- **Work task**
Pictures stay out; print the rest of the listing below exactly as it stands.

--- Provided data Enclosed Below ---

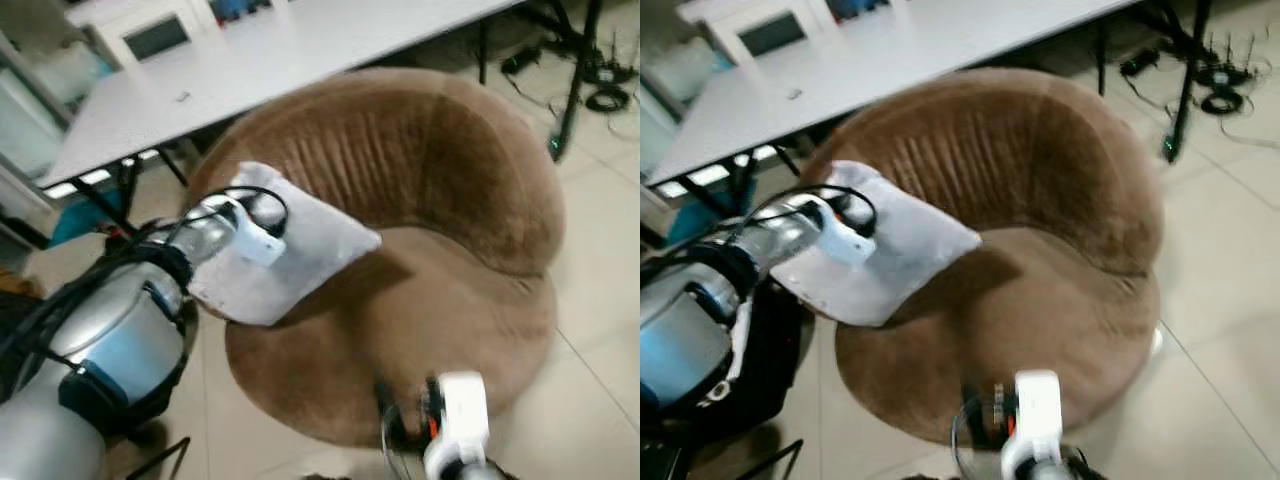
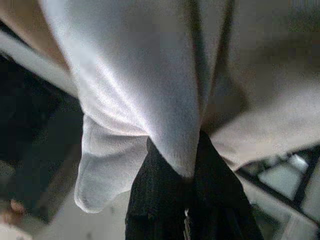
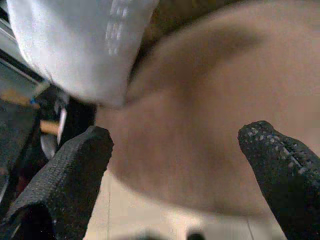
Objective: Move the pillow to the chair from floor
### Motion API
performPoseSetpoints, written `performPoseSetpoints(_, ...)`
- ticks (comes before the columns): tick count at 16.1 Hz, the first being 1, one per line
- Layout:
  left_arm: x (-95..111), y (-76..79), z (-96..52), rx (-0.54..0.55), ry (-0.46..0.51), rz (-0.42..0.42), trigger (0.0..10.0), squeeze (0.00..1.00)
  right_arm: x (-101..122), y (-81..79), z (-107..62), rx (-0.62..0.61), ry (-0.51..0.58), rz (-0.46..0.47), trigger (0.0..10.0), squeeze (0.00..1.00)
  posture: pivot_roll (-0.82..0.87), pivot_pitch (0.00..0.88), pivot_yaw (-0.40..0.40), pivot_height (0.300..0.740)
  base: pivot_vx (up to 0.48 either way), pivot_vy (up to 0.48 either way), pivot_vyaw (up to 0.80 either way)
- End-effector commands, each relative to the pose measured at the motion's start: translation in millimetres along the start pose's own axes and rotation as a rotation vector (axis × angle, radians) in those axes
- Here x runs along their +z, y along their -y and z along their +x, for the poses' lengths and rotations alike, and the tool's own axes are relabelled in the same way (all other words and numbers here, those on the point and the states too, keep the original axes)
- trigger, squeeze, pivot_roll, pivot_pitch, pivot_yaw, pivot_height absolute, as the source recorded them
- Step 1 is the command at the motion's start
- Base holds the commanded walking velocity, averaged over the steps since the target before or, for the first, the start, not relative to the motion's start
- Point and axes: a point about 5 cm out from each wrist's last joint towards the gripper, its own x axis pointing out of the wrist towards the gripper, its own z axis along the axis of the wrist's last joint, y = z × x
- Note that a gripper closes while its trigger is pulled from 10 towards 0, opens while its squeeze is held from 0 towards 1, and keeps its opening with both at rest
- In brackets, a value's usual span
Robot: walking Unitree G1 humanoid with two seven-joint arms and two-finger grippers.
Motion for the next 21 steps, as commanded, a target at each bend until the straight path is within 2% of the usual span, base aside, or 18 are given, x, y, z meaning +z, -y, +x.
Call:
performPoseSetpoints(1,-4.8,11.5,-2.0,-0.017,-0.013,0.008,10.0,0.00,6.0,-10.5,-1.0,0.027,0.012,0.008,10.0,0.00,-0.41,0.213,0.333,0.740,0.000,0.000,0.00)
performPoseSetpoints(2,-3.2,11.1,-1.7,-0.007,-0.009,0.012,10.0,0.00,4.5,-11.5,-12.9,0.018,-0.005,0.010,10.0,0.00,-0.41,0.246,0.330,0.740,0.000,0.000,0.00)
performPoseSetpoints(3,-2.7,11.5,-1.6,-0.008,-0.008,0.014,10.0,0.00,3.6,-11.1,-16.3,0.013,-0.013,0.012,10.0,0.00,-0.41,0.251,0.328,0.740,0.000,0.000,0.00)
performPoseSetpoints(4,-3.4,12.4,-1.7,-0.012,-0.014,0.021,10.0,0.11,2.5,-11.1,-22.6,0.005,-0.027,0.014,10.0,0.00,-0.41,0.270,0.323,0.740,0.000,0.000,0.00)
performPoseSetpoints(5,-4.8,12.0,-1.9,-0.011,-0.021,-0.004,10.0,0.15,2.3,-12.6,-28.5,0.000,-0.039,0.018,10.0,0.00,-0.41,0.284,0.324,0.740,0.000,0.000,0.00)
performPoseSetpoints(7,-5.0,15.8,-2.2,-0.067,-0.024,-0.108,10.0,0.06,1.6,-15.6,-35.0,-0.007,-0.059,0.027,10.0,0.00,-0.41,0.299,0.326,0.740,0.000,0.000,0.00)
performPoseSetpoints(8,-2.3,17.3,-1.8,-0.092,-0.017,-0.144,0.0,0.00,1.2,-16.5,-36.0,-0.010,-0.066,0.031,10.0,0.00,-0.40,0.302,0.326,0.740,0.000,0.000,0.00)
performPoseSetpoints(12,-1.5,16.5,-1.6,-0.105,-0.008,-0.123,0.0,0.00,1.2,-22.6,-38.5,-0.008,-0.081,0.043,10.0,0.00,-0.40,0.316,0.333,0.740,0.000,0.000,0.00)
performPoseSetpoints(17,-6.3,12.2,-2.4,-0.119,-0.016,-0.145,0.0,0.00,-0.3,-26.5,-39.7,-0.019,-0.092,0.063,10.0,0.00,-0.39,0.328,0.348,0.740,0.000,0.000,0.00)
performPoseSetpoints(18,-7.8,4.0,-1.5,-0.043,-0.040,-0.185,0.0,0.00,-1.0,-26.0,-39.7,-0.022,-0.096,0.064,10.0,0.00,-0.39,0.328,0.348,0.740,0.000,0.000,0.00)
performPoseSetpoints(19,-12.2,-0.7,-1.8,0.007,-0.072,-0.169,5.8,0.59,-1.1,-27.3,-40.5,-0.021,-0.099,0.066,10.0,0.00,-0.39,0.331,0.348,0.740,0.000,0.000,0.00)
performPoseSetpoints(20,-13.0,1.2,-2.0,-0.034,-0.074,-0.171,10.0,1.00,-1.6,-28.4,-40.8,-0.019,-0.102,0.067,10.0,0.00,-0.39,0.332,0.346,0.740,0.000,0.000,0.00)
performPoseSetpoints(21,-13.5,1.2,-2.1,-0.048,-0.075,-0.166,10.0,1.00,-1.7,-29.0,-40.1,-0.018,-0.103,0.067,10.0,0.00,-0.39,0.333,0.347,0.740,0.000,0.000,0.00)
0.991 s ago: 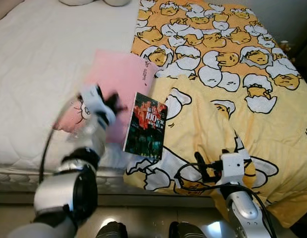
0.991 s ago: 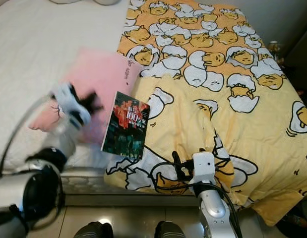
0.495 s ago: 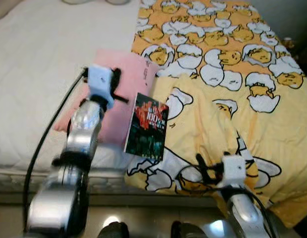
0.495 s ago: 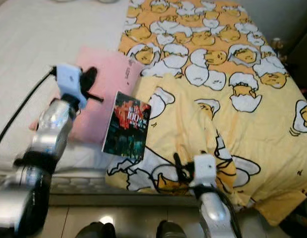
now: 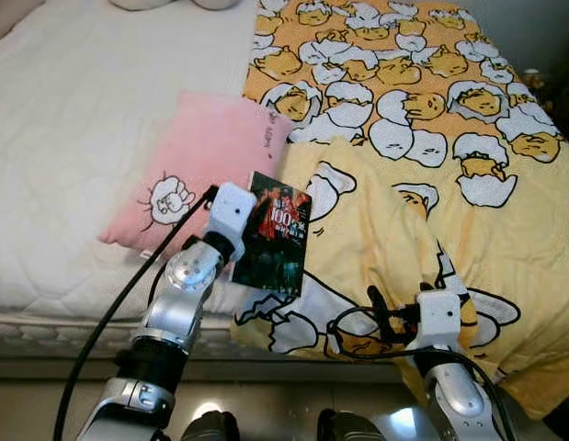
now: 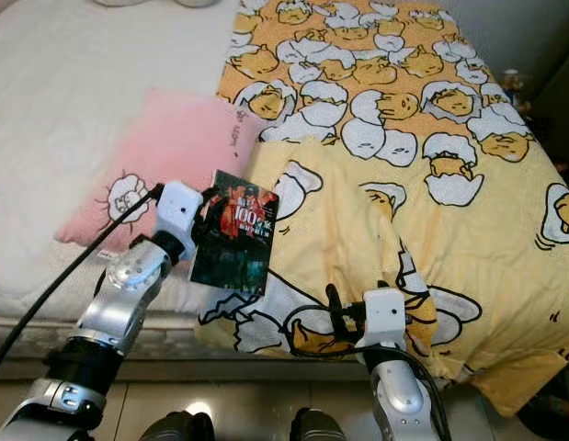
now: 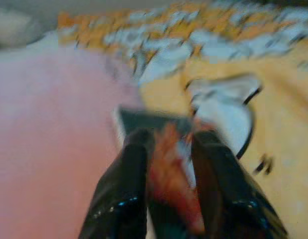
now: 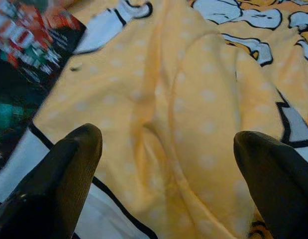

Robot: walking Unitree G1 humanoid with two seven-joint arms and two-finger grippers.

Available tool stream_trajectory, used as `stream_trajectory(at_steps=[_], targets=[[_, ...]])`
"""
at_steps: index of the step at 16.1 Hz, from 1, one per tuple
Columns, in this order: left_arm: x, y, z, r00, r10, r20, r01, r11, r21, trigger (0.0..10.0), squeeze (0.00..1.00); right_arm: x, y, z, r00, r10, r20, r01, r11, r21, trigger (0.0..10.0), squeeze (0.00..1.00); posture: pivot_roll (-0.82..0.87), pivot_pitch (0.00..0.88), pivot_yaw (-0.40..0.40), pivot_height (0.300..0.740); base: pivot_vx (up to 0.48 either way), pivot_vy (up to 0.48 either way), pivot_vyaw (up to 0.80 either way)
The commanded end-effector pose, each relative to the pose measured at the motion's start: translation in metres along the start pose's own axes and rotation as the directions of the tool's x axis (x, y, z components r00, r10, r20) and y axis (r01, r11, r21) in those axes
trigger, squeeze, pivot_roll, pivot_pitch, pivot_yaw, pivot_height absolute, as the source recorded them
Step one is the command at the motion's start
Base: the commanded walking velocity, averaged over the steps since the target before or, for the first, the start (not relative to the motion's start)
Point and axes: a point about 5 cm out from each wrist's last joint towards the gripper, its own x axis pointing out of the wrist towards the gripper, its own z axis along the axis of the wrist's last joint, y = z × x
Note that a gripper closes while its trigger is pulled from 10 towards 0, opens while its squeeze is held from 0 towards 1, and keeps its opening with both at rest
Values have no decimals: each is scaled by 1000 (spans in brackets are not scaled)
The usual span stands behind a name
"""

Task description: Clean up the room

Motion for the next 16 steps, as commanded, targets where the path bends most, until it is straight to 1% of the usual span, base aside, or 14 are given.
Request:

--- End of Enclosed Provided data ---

- **Response for this exercise**
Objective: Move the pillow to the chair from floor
### Motion API
performPoseSetpoints, written `performPoseSetpoints(_, ...)`
- ticks (comes before the columns): tick count at 16.1 Hz, the first being 1, one per line
- Layout:
  left_arm: x (-95..111), y (-76..79), z (-96..52), rx (-0.54..0.55), ry (-0.46..0.51), rz (-0.42..0.42), trigger (0.0..10.0), squeeze (0.00..1.00)
  right_arm: x (-101..122), y (-81..79), z (-107..62), rx (-0.62..0.61), ry (-0.51..0.58), rz (-0.46..0.47), trigger (0.0..10.0), squeeze (0.00..1.00)
  posture: pivot_roll (-0.82..0.87), pivot_pitch (0.00..0.88), pivot_yaw (-0.40..0.40), pivot_height (0.300..0.740)
  base: pivot_vx (up to 0.48 either way), pivot_vy (up to 0.48 either way), pivot_vyaw (up to 0.80 either way)
- End-effector commands, each relative to the pose measured at the motion's start: translation in millimetres along the start pose's own axes and rotation as a rotation vector (axis × angle, radians) in those axes
- Here x runs along their +z, y along their -y and z along their +x, for the poses' lengths and rotations alike, and the tool's own axes are relabelled in the same way (all other words and numbers here, those on the point and the states too, keep the original axes)
- trigger, squeeze, pivot_roll, pivot_pitch, pivot_yaw, pivot_height absolute, as the source recorded them
- Step 1 is the command at the motion's start
- Base holds the commanded walking velocity, averaged over the steps since the target before or, for the first, the start, not relative to the motion's start
- Point and axes: a point about 5 cm out from each wrist's last joint towards the gripper, its own x axis pointing out of the wrist towards the gripper, its own z axis along the axis of the wrist's last joint, y = z × x
- Note that a gripper closes while its trigger is pulled from 10 towards 0, opens while its squeeze is held from 0 towards 1, and keeps its opening with both at rest
- In brackets, a value's usual span
Robot: walking Unitree G1 humanoid with two seven-joint arms and two-finger grippers.
Motion for the next 21 steps, as commanded, a target at each bend until the straight path is within 2% of the usual span, base aside, or 18 are given, x, y, z meaning +z, -y, +x.
Call:
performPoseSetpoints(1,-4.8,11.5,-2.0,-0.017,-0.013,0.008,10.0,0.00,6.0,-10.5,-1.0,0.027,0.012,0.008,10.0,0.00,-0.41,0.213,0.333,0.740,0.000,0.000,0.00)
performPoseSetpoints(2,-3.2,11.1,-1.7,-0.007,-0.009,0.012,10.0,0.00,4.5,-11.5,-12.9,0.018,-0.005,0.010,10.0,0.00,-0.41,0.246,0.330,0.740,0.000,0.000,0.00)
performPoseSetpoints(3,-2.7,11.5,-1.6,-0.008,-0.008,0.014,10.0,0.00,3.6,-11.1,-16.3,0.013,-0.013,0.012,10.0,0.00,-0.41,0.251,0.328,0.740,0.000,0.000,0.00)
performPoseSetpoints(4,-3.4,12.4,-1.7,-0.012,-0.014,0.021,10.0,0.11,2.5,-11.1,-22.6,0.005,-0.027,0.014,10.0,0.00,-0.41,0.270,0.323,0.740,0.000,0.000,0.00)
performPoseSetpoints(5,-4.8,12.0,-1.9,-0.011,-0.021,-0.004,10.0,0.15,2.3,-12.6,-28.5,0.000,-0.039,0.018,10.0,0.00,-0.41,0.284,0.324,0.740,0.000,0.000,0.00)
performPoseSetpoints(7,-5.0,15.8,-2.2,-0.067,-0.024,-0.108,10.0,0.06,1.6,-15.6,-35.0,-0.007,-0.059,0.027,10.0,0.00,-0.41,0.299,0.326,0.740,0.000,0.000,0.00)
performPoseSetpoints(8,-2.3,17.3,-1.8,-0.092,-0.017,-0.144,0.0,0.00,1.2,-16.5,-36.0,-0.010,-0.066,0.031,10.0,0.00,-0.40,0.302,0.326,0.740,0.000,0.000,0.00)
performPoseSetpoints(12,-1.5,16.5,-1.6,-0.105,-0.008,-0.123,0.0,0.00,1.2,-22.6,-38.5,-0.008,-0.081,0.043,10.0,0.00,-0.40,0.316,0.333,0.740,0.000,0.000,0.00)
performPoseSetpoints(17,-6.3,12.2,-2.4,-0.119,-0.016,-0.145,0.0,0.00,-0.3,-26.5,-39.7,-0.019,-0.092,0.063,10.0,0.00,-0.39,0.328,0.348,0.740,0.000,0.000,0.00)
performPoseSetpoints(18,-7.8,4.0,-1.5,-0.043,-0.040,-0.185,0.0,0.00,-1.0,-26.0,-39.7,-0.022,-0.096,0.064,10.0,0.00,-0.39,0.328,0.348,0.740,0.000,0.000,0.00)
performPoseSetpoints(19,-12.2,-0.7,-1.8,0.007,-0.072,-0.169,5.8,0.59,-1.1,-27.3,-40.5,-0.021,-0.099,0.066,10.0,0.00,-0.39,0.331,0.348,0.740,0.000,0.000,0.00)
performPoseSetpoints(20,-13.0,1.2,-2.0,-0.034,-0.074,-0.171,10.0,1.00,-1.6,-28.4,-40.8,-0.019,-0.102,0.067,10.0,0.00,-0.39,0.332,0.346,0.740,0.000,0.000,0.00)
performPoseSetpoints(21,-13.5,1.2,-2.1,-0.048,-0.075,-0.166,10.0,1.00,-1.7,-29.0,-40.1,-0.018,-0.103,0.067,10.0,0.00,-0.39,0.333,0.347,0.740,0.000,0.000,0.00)
0.991 s ago: 
0.991 s ago: 
0.495 s ago: 
0.495 s ago: 
now: 
now: 
now: 
now: 

Robot: walking Unitree G1 humanoid with two seven-joint arms and two-finger grippers.

Available tool stream_trajectory, used as `stream_trajectory(at_steps=[_], targets=[[_, ...]])`
"""
at_steps: index of the step at 16.1 Hz, from 1, one per tuple
Columns, in this order: left_arm: x, y, z, r00, r10, r20, r01, r11, r21, trigger (0.0..10.0), squeeze (0.00..1.00); right_arm: x, y, z, r00, r10, r20, r01, r11, r21, trigger (0.0..10.0), squeeze (0.00..1.00); posture: pivot_roll (-0.82..0.87), pivot_pitch (0.00..0.88), pivot_yaw (-0.40..0.40), pivot_height (0.300..0.740); base: pivot_vx (up to 0.48 either way), pivot_vy (up to 0.48 either way), pivot_vyaw (up to 0.80 either way)
The commanded end-effector pose, each relative to the pose measured at the motion's start: translation in metres along the start pose's own axes and rotation as the directions of the tool's x axis (x, y, z components r00, r10, r20) and y axis (r01, r11, r21) in those axes
trigger, squeeze, pivot_roll, pivot_pitch, pivot_yaw, pivot_height absolute, as the source recorded them
Step one is the command at the motion's start
Base: the commanded walking velocity, averaged over the steps since the target before or, for the first, the start (not relative to the motion's start)
Point and axes: a point about 5 cm out from each wrist's last joint towards the gripper, its own x axis pointing out of the wrist towards the gripper, its own z axis along the axis of the wrist's last joint, y = z × x
Note that a gripper closes while its trigger is pulled from 10 towards 0, opens while its squeeze is held from 0 towards 1, and keeps its opening with both at rest
Values have no decimals: each is scaled by 1000 (spans in brackets are not scaled)
The usual span stands behind a name
"""

Task description: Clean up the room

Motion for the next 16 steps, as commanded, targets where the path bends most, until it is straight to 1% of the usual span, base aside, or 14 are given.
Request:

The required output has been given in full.